What Are Some Expert Tips For Cat Lure Training?

Here are some tips for cat lure training that you might find helpful.

Start With Short Sessions

Cats have a relatively shorter tension span and can be easily distracted, so start with short training sessions and allow your cats plenty of breaks for playtime. 

Don’t be tempted to keep pushing ahead when things are not going well, as that just leads to frustration for both you and your cat, and your pet could even become resistant to your lure training.

Gradual Introduction

Take your time when introducing lure training for your cat so that she can get used to the new training method without becoming frightened or stressed. 

Be Patient And Positive

Throughout your lure training sessions, be patient and allow your cat plenty of time to understand what you want her to do. 

Always use positive reinforcement methods so that the cat learns to associate desirable behaviors with an immediate reward, making her more likely to repeat those behaviors in the future. 

Progress At Your Cat’s Pace

Cat on a cat tree tower

All cats are different, and some learn more quickly than others. Kittens and young adult cats tend to be quick learners, whereas senior felines might not be quite as quick to catch on to what you want, especially if you are demanding a radical behavioral modification from your pet. 

Be ready and content to progress at your cat’s pace to keep training sessions fun for both of you and never be afraid to take a few steps back if you think your cat doesn’t understand what you are asking of her.

Vary The Movements

Cats are intelligent animals and can get bored if you keep repeating the same lesson repeatedly. Be ready to vary your cat’s lessons to keep her interested and motivated, and you will be more likely to succeed!

End On A Positive Note

No one likes to end a training session on a downer!  So, if your cat struggles to grasp a new trick or modified behavior, always be ready to go back to something your cat is confident and comfortable performing so that every training session ends on a positive note. 

Practice Consistency

Consistency is crucial when training your cat, so be sure to use the same cues and commands throughout your training sessions to avoid confusing your pet. 

In addition, make sure that your family knows what cues your cat understands and uses them, too. That way, everybody, including your pet, sings from the same hymn sheet, making your training efforts more likely to succeed.  

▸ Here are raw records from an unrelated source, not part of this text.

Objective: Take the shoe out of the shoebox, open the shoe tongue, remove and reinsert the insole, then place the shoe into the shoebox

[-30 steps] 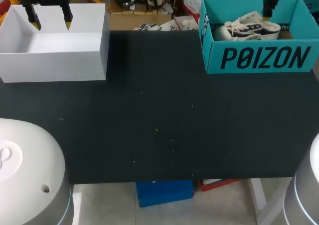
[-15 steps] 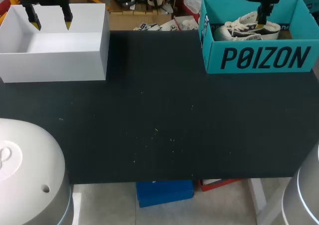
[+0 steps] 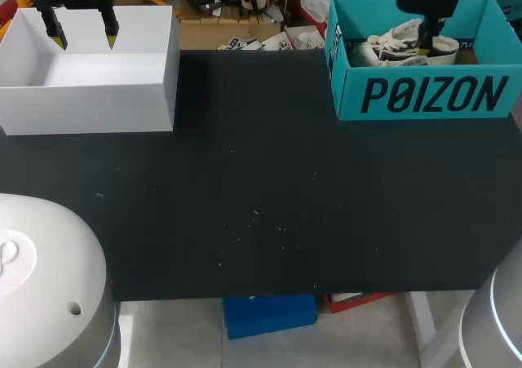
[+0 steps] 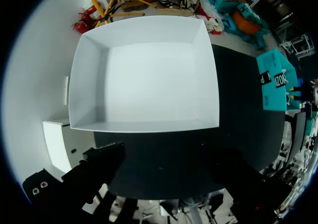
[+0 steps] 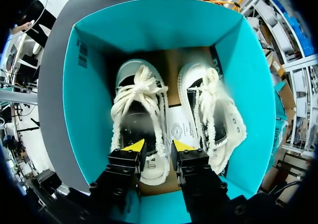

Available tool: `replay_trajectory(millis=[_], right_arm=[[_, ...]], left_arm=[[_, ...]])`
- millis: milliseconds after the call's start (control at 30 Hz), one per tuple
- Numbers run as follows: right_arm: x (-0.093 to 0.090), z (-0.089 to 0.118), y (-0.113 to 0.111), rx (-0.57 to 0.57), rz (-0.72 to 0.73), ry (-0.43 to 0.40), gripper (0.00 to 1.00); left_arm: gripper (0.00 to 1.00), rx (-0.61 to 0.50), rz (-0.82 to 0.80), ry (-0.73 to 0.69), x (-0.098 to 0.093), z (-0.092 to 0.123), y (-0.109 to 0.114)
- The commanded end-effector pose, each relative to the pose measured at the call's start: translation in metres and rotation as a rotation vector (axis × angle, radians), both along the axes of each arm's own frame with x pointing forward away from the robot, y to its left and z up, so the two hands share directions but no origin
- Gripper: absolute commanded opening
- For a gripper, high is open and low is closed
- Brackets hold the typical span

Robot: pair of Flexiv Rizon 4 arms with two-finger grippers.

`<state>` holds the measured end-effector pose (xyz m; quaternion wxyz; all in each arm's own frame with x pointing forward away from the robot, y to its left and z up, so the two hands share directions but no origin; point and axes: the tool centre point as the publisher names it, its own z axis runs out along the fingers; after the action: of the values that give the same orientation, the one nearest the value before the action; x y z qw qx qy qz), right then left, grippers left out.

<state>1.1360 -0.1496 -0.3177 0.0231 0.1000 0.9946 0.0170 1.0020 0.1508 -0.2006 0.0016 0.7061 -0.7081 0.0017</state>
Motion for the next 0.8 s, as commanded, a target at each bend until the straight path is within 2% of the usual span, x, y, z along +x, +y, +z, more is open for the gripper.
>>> replay_trajectory(millis=[33,367,800], right_arm=[[0.009,-0.009,0.002,0.009,0.006,0.022,0.29],[0.004,-0.02,0.004,0.025,0.017,0.041,0.3],[0.007,-0.055,0.004,0.046,0.017,0.049,0.28]], left_arm=[[1.0,0.003,0.002,0.002,-0.001,0.001,-0.001],[1.0,0.003,0.002,0.002,-0.001,0.001,-0.001],[1.0,0.003,0.002,0.002,-0.001,0.001,-0.001]])
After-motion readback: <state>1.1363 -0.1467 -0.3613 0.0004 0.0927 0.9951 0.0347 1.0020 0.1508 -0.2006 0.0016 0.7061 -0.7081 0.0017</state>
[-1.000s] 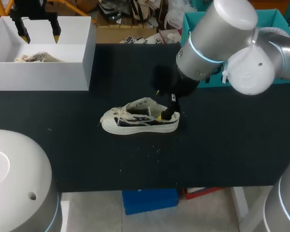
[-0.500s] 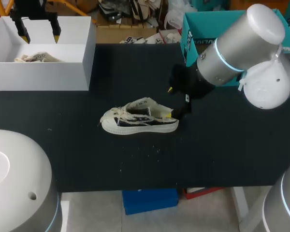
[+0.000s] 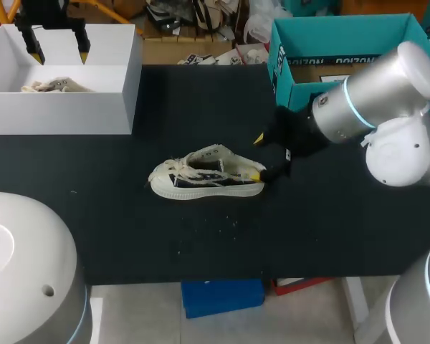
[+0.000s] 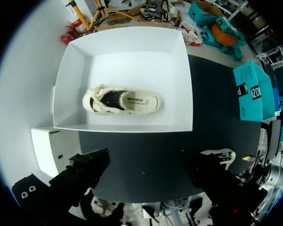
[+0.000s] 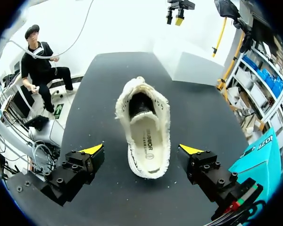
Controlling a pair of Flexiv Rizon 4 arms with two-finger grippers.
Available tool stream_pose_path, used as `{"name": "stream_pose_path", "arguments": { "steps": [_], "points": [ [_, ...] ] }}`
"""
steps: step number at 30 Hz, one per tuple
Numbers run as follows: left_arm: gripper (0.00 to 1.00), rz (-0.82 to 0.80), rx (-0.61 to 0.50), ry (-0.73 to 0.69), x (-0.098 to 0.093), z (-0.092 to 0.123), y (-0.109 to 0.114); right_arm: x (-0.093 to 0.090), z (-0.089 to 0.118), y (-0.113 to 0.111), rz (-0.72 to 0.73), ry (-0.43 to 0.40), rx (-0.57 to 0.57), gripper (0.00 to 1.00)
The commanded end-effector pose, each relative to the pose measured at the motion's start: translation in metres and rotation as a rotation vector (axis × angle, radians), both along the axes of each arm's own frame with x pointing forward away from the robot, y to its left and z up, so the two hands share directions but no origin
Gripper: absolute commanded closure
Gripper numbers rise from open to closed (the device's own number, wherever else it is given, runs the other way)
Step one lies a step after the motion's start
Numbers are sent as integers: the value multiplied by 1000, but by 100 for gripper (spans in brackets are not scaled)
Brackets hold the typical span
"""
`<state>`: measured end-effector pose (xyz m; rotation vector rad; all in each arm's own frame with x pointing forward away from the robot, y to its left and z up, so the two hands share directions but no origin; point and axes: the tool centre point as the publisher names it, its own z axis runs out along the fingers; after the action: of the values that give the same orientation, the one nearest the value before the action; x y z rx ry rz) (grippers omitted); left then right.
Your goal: Take the shoe out of the shoebox, open the shoe tongue, remove and reinsert the insole, then place the shoe into the shoebox
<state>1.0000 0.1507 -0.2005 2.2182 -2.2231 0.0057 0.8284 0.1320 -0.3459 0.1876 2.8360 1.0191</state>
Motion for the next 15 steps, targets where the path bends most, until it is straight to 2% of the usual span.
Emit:
{"name": "stream_pose_path", "arguments": {
  "steps": [1,15],
  "points": [
    [0,1,1,1,0,0,0,7,-17,1,11,3,113,0],
    [0,1,1,1,0,0,0,15,-51,2,15,27,155,0]
  ]
}}
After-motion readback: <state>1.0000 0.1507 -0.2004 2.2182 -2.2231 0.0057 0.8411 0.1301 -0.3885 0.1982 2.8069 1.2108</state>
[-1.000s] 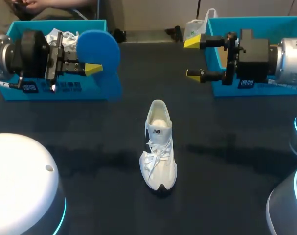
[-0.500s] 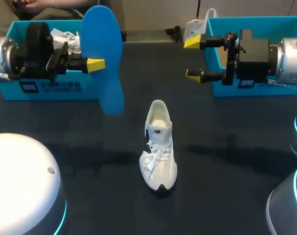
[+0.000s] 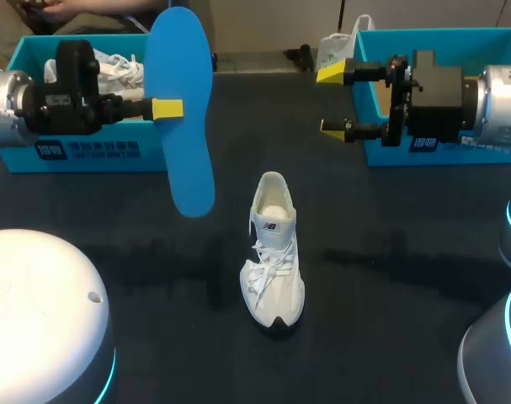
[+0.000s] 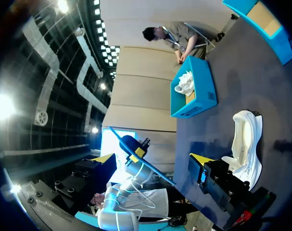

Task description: Take the shoe out of the shoebox, open the shoe tongue, remove and reinsert the insole, then place the shoe into the shoebox

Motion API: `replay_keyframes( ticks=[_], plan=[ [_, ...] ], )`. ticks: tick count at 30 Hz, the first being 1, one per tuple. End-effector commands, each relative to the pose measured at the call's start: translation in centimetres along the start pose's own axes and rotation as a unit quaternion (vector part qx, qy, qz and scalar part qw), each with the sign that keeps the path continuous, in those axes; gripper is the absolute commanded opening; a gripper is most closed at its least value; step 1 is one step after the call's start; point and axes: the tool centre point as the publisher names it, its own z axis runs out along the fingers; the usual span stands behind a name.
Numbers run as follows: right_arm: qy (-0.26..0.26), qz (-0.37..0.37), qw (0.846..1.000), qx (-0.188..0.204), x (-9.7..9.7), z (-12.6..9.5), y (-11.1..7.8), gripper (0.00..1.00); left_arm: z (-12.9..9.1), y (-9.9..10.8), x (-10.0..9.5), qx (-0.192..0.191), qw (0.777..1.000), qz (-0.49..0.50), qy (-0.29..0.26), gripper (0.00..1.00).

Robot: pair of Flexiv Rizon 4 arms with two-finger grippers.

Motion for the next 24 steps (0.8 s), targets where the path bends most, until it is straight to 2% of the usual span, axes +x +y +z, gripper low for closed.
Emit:
replay_keyframes(
  ticks=[1, 7, 14, 18, 21, 24],
  plan=[
    [-0.001, 0.0, 1.0, -0.001, 0.0, 0.3, 0.0, 1.0, 0.1, 0.0, 0.0, 0.005, 0.994, -0.11, -0.005, 0.0],
    [-0.001, 0.0, 1.0, -0.001, 0.0, 0.3, 0.0, 1.0, 0.1, 0.2, -0.2, 0.008, 0.993, -0.12, -0.003, 0.0],
    [-0.001, 0.0, 1.0, -0.001, 0.0, 0.3, 0.0, 1.0, 0.3, 0.7, -0.9, 0.004, 0.978, -0.205, 0.024, 0.0],
    [-0.001, 0.0, 1.0, -0.001, 0.0, 0.3, 0.0, 1.0, 0.4, 0.7, -1.4, 0.003, 0.972, -0.234, 0.025, 0.0],
    [-0.001, 0.0, 1.0, -0.001, 0.0, 0.3, 0.0, 1.0, 0.4, 0.8, -1.8, 0.006, 0.959, -0.282, 0.03, 0.0],
    [-0.001, 0.0, 1.0, -0.001, 0.0, 0.3, 0.0, 1.0, 0.5, 0.8, -2.1, 0.006, 0.957, -0.288, 0.03, 0.0]
  ],
)
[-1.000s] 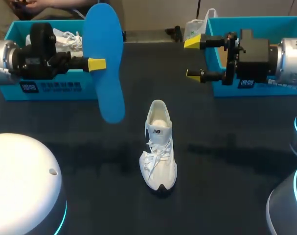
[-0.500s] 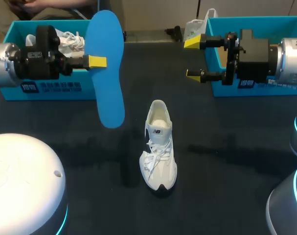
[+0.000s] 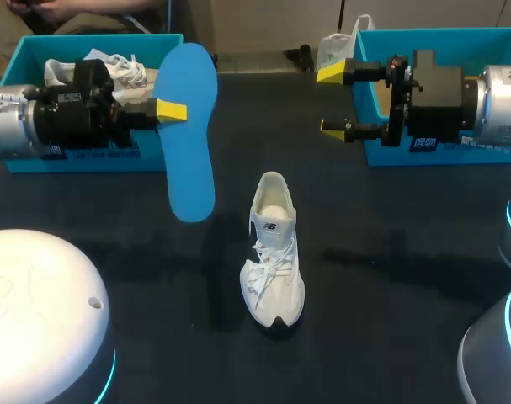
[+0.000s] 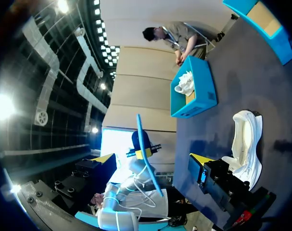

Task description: Take the shoe out of the shoebox, open the shoe tongue, remove and reinsert the insole, then place the shoe into the shoebox

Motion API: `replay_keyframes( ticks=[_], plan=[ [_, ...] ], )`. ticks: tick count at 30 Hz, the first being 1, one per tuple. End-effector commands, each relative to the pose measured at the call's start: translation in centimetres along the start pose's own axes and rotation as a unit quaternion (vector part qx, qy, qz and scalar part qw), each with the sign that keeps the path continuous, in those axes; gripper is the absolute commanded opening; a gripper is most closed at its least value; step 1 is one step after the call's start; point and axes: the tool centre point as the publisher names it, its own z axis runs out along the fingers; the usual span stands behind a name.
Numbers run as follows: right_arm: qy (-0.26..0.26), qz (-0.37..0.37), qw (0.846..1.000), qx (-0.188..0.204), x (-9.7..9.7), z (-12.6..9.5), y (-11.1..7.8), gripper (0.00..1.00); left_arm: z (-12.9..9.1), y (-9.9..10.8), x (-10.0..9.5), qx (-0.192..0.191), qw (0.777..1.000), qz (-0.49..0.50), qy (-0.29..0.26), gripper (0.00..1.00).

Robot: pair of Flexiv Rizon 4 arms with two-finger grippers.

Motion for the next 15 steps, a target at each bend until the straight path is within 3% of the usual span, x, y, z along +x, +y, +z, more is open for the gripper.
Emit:
replay_keyframes(
  ticks=[1, 15],
  plan=[
    [-0.001, 0.0, 1.0, -0.001, 0.01, 0.28, 0.04, 1.0, 0.24, -0.49, -0.74, -0.005, 1.0, -0.014, 0.006, 0.0],
    [-0.001, 0.0, 1.0, -0.001, 0.01, 0.28, 0.04, 1.0, 1.23, -0.34, -1.64, -0.001, 0.999, -0.04, 0.009, 0.0]
  ],
)
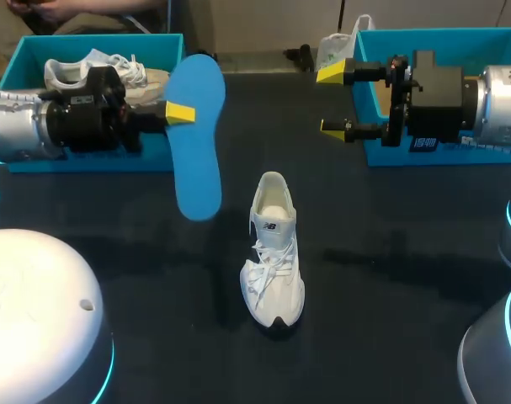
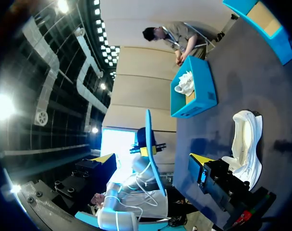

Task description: Take the shoe out of the shoebox, open the shoe tongue, remove and reinsert the insole, then place the shoe into the shoebox

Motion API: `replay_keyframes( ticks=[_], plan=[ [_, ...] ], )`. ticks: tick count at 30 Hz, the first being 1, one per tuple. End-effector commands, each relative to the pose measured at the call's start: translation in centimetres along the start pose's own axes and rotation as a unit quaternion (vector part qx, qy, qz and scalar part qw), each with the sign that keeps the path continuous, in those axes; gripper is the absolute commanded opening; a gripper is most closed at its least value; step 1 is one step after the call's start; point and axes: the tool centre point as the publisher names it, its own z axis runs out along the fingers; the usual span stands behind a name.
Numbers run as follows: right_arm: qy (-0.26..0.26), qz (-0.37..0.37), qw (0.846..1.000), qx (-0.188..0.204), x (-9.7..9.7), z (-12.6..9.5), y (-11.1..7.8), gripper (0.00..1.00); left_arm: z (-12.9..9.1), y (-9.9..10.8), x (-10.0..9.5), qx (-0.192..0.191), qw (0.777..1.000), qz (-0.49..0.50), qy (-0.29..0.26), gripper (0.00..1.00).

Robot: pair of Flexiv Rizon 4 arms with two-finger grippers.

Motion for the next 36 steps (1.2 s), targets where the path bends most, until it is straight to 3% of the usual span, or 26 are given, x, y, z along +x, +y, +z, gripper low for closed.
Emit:
replay_keyframes(
  ticks=[1, 28, 36],
  plan=[
    [-0.001, 0.0, 1.0, -0.001, 0.0, 0.3, 0.0, 1.0, 0.4, 0.0, -0.2, 0.0, 1.0, 0.001, 0.002, 0.0],
    [-0.001, 0.0, 1.0, -0.001, 0.0, 0.3, 0.0, 1.0, 2.9, -0.3, -1.7, 0.047, 0.998, -0.04, -0.005, 0.0],
    [-0.002, 0.002, 1.0, -0.003, -0.1, 0.3, -0.1, 1.0, 3.5, -0.4, -2.2, 0.046, 0.998, -0.044, -0.005, 0.0]
  ],
)
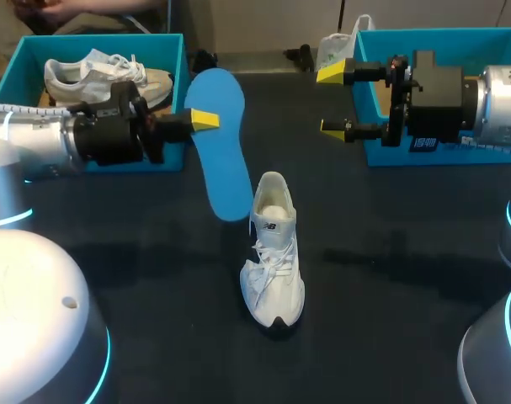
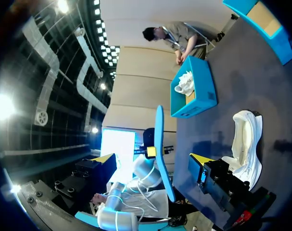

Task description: Take the shoe out of the shoebox, open the shoe tongue, remove and reinsert the insole, then place the shoe into the shoebox

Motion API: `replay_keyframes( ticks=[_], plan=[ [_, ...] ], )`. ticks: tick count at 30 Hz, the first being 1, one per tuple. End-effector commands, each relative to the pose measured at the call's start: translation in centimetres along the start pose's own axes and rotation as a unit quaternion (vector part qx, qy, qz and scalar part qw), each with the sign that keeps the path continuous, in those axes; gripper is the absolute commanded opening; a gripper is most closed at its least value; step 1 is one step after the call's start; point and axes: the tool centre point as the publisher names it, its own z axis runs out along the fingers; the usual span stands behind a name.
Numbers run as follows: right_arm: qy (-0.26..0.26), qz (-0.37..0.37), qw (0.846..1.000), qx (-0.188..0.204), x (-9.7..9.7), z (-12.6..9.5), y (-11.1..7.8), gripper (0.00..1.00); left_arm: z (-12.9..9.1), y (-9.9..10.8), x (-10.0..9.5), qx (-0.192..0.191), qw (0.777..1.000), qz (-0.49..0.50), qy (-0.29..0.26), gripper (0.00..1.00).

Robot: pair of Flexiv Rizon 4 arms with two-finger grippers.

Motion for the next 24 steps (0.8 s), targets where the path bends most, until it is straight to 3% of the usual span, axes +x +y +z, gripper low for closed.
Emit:
replay_keyframes(
  ticks=[1, 12, 18, 24],
  plan=[
    [-0.01, -0.004, 1.0, -0.002, -0.2, 0.3, -0.4, 1.0, 0.5, -0.1, -0.3, -0.007, 1.0, -0.001, 0.001, 0.0],
    [-0.115, -0.042, 0.992, 0.026, 1.9, 0.6, -1.6, 1.0, 0.4, -0.6, -1.1, -0.014, 1.0, -0.016, -0.007, 0.0],
    [-0.199, -0.04, 0.979, 0.028, 3.5, 1.5, -1.6, 1.0, 0.6, -0.8, -2.0, -0.017, 1.0, -0.022, -0.013, 0.0],
    [-0.245, -0.055, 0.968, 0.022, 5.0, 1.9, -1.7, 1.0, 1.0, -0.8, -2.7, -0.021, 0.999, -0.024, -0.017, 0.0]
  ],
)
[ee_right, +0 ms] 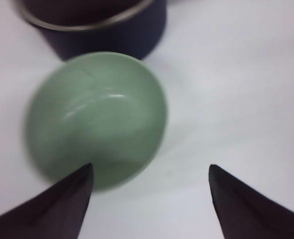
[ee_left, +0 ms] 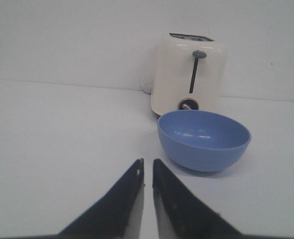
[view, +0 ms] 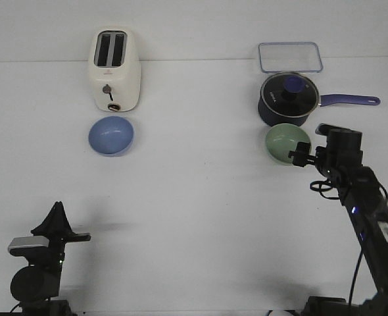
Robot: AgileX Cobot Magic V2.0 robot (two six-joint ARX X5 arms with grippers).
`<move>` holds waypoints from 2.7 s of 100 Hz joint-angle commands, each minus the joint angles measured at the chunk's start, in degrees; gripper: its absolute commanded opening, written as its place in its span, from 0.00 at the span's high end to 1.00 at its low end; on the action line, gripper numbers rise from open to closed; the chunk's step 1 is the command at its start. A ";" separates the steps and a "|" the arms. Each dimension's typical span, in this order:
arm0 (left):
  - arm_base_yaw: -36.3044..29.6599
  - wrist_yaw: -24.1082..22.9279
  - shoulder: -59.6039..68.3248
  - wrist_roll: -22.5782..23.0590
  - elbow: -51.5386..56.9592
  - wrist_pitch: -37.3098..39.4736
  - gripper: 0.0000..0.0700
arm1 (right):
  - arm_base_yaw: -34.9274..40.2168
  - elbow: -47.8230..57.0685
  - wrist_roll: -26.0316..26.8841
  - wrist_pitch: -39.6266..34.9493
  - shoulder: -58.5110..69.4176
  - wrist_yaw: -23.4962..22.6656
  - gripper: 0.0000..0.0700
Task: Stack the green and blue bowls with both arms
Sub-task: 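Reach the right gripper to the pale green bowl and grasp its rim, then lift the green bowl and carry it toward the robot, setting it down centrally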
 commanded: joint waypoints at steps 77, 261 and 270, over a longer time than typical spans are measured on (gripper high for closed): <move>0.00 0.42 -0.09 -0.11 -1.14 0.59 0.98 | -2.99 10.34 -3.08 -0.15 15.15 -6.47 1.00; 0.02 1.16 0.81 -30.25 4.83 -3.02 0.98 | 37.62 -16.44 5.88 2.34 -12.39 -7.10 0.51; 0.02 1.16 3.67 -30.10 8.92 -6.78 0.98 | 36.20 -16.09 5.55 2.32 -17.22 -7.43 0.51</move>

Lure training is an excellent way of using positive reinforcement to teach your cat to perform tricks and exhibit desired behaviors while providing your pet with mental stimulation and physical exercise.

This training technique is simple for you and your pet to learn and doesn’t need any fancy, expensive equipment. The lure can be a toy, a target stick, or some treats, and if you want to, you can use a clicker device, too. Once your cat understands the lure training method, you can gradually phase it out so that your pet responds solely to your vocal cues.

Cats of all ages can benefit from lure training, so why not check out our helpful tips and try lure training with your cat?